** YOUR GOAL **
The lines from the start of the data through the line containing "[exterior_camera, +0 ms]" are to be reproduced exactly, both ends included.

** COLLECTED MATERIAL **
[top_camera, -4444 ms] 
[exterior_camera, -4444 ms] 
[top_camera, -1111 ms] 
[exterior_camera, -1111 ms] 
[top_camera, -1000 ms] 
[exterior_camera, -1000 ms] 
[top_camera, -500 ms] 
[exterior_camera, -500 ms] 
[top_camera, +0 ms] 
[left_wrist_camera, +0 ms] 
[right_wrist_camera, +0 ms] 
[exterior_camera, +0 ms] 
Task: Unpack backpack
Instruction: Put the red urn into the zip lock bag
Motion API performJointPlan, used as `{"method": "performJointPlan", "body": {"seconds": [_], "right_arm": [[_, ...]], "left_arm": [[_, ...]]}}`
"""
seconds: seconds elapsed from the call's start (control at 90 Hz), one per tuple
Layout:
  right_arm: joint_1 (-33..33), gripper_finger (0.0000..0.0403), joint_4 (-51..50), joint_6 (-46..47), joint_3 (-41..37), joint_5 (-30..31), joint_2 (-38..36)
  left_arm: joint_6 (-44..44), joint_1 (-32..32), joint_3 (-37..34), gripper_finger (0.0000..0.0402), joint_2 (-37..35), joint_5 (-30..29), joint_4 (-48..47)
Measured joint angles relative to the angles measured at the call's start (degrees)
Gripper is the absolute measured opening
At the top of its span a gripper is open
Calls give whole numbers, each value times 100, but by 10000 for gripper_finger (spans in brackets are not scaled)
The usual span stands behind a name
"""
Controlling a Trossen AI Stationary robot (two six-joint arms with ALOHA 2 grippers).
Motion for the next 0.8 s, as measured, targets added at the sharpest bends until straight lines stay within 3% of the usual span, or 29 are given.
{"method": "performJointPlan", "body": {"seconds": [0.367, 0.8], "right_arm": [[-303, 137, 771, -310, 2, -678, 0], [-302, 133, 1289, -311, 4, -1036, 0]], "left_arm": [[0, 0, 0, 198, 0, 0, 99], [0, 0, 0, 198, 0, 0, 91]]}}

** COMPLETED EXERCISE **
[top_camera, -4444 ms] 
[exterior_camera, -4444 ms] 
[top_camera, -1111 ms] 
[exterior_camera, -1111 ms] 
[top_camera, -1000 ms] 
[exterior_camera, -1000 ms] 
[top_camera, -500 ms] 
[exterior_camera, -500 ms] 
[top_camera, +0 ms] 
[left_wrist_camera, +0 ms] 
[right_wrist_camera, +0 ms] 
[exterior_camera, +0 ms] 

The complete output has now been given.